**What this task involves**
When you reach the line with "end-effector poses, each" in the data below, begin printing lines exactly, and stop once the line with "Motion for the" has been printed.

[Extracted records]
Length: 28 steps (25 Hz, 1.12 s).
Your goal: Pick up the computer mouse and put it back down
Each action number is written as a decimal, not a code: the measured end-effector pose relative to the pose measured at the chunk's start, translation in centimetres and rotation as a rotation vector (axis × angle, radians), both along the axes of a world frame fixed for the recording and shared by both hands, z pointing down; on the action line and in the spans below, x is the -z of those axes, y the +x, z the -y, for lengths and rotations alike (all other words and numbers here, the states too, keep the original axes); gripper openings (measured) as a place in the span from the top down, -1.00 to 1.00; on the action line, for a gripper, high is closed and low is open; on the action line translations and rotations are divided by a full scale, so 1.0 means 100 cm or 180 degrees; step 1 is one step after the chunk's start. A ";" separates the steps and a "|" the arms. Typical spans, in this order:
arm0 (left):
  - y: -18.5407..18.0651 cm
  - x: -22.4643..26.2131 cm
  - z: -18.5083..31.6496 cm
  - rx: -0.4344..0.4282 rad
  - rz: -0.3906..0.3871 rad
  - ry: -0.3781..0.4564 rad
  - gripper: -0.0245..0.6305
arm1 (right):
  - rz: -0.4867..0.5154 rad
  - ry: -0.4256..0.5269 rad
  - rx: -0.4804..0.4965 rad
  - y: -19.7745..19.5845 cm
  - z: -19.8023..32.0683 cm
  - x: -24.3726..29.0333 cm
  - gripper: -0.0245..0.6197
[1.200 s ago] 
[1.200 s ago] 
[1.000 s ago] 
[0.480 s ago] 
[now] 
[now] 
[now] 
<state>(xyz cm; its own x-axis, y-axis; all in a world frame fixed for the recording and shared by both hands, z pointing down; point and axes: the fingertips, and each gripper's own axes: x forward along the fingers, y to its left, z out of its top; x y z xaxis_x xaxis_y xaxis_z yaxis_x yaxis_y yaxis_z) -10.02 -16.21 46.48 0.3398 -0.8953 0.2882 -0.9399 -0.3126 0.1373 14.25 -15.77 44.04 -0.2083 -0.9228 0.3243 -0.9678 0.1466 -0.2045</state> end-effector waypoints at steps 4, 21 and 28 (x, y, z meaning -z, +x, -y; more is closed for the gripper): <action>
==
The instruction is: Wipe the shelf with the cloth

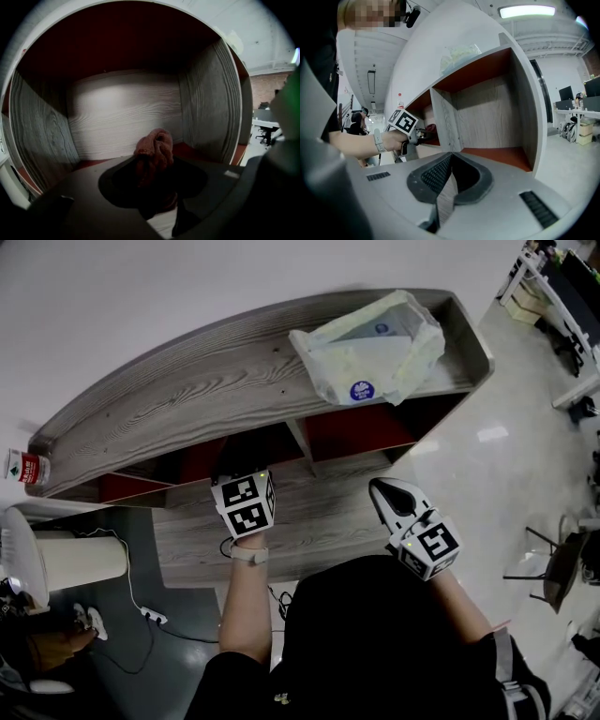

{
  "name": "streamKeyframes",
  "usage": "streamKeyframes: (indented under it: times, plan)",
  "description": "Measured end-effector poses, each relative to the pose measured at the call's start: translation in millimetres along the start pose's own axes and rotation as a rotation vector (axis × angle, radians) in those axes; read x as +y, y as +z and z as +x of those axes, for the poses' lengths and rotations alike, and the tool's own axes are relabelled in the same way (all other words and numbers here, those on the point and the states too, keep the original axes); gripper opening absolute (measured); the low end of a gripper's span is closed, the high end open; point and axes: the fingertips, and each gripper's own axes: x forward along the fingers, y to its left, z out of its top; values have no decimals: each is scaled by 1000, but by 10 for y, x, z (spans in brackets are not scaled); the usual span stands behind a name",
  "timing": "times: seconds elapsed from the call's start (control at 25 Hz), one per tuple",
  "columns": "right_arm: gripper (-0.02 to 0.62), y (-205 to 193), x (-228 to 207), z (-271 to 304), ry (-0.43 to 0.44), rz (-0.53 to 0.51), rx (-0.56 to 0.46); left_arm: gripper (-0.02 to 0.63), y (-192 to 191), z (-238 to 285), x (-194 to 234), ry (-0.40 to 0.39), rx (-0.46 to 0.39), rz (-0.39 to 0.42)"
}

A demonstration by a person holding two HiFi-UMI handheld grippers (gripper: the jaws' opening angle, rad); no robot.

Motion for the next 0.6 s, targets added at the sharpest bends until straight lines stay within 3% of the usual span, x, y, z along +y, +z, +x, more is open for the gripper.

**Final answer**
  "description": "Measured end-effector poses, each relative to the pose measured at the call's start: translation in millimetres along the start pose's own axes and rotation as a rotation vector (axis × angle, radians) in those axes; read x as +y, y as +z and z as +x of those axes, for the poses' lengths and rotations alike, and the tool's own axes are relabelled in the same way (all other words and numbers here, those on the point and the states too, keep the original axes); gripper opening absolute (measured); the low end of a gripper's span is closed, the high end open; point and axes: the fingertips, and each gripper's own axes: x forward along the fingers, y to its left, z out of its top; values have no decimals: each is scaled by 1000, but by 10 for y, x, z (spans in brackets are not scaled); the usual span stands behind a name",
  "timing": "times: seconds elapsed from the call's start (control at 25 Hz), one per tuple",
  "columns": "right_arm: gripper (-0.02 to 0.62), y (-205 to 193), x (-228 to 207), z (-271 to 304), ry (-0.43 to 0.44), rz (-0.53 to 0.51), rx (-0.56 to 0.46); left_arm: gripper (-0.02 to 0.63), y (-192 to 191), z (-238 to 285), x (-194 to 234), ry (-0.40 to 0.39), rx (-0.46 to 0.39), rz (-0.39 to 0.42)"
}

A demonstration by a person holding two HiFi-UMI handheld grippers (gripper: the jaws' opening angle, rad); no robot.

Motion for the next 0.6 s, targets added at the sharpest bends until straight lines stay within 3% of the usual span, x, y, z along +y, +z, +x, more is open for the gripper.

The required output has been given.